Traditional phrase-based models have as atomic translation step the mapping of an input phrase to an output phrase. Tree-based models operate on so-called grammar rules, which include variables in the mapping rules.
- QUOTE: Moses supports models that have become known as hierarchical phrase-based models and syntax-based models. These models use a grammar consisting of SCFG (Synchronous Context-Free Grammar) rules. In the following, we refer to these models as tree-based models.
2018
- (Lee et al., 2018) ⇒ Chris van der Lee, Emiel Krahmer, and Sander Wubben. (2018). “Automated Learning of Templates for Data-to-text Generation: Comparing Rule-based, Statistical and Neural Methods". In: Proceedings of the 11th International Conference on Natural Language Generation (INLG 2018). DOI:10.18653/v1/W18-6504.
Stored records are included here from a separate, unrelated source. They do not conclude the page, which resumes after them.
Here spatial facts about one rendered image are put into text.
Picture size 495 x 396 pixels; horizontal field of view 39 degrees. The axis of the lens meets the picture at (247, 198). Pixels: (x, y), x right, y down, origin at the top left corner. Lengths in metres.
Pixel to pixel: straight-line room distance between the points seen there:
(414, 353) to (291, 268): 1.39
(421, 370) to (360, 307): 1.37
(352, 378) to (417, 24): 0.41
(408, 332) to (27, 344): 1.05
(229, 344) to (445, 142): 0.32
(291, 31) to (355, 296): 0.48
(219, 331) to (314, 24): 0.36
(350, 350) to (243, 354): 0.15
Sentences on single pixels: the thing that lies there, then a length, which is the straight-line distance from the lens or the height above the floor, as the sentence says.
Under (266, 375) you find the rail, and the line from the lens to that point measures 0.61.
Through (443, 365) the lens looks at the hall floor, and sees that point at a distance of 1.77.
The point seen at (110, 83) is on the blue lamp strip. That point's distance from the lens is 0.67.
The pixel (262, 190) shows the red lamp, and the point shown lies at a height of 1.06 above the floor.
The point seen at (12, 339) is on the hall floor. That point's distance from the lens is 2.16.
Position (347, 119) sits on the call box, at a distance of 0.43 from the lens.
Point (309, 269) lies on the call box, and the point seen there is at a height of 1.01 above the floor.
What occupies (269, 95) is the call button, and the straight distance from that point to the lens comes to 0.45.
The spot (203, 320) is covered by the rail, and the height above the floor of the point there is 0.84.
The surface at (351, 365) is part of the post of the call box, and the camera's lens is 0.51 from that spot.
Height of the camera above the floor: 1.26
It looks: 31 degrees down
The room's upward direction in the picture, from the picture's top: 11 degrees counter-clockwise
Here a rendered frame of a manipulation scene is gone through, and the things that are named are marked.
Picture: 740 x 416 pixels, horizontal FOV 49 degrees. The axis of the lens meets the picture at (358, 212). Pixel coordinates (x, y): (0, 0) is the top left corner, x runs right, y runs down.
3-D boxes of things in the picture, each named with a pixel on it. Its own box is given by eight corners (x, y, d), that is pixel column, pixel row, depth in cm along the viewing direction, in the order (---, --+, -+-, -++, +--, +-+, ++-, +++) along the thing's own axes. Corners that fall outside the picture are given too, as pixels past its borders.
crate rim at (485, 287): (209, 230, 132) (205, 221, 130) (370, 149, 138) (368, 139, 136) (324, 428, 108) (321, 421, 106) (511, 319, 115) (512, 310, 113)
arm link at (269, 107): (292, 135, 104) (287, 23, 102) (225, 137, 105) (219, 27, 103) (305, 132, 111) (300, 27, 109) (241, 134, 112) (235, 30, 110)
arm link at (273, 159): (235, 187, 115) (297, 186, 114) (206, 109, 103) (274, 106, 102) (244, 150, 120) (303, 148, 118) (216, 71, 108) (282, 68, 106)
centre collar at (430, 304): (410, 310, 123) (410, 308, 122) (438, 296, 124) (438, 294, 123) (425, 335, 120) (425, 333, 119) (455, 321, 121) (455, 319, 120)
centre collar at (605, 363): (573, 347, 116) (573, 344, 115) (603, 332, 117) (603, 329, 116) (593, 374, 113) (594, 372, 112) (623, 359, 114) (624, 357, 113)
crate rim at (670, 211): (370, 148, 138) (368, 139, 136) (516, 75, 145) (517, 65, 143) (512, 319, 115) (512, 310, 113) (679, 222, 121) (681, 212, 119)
- QUOTE: The MOSES toolkit (Koehn et al., 2007) was used for SMT. This Statistical Machine Translation system uses Bayes’s rule to translate a source language string into a target language string. For this, it needs a translation model and a language model. The translation model was obtained from the parallel corpora described above, while the language model used in the current work is obtained from the text part of the aligned corpora. Translation in the MOSES toolkit is based on a set of heuristics.
2015
- (Rush et al., 2015) ⇒ Alexander M. Rush, Sumit Chopra, and Jason Weston. (2015). “A Neural Attention Model for Abstractive Sentence Summarization.” In: Proceedings of the 2015 Conference on Empirical Methods in Natural Language Processing (EMNLP-2015). DOI:10.18653/v1/D15-1044.
- QUOTE: To control for memorizing titles from training, we implement an information retrieval baseline, IR. This baseline indexes the training set, and gives the title for the article with highest BM-25 match to the input (see Manning et al. (2008)). Finally, we use a phrase-based statistical machine translation system trained on Gigaword to produce summaries, MOSES + (Koehn et al., 2007).
2007
- (Koehn et al., 2007) ⇒ Philipp Koehn, Hieu Hoang, Alexandra Birch, Chris Callison-Burch, Marcello Federico, Nicola Bertoldi, Brooke Cowan, Wade Shen, Christine Moran, Richard Zens, Chris Dyer, Ondrej Bojar, Alexandra Constantin, and Evan Herbst. (2007). “Moses: Open Source Toolkit for Statistical Machine Translation". In: Proceedings of the 45th Annual Meeting of the Association for Computational Linguistics Companion Volume Proceedings of the Demo and Poster Sessions (ACL 2007).
- QUOTE: Apart from providing an open-source toolkit for SMT, a further motivation for Moses is to extend phrase-based translation with factors and confusion network decoding.
The current phrase-based approach to statistical machine translation is limited to the mapping of small text chunks without any explicit use of linguistic information, be it morphological, syntactic, or semantic. These additional sources of information have been shown to be valuable when integrated into pre-processing or post-processing steps.
Moses also integrates confusion network decoding, which allows the translation of ambiguous input. This enables, for instance, the tighter integration of speech recognition and machine translation. Instead of passing along the one-best output of the recognizer, a network of different word choices may be examined by the machine translation system.
Efficient data structures in Moses for the memory-intensive translation model and language model allow the exploitation of much larger data resources with limited hardware.
- QUOTE: Apart from providing an open-source toolkit for SMT, a further motivation for Moses is to extend phrase-based translation with factors and confusion network decoding.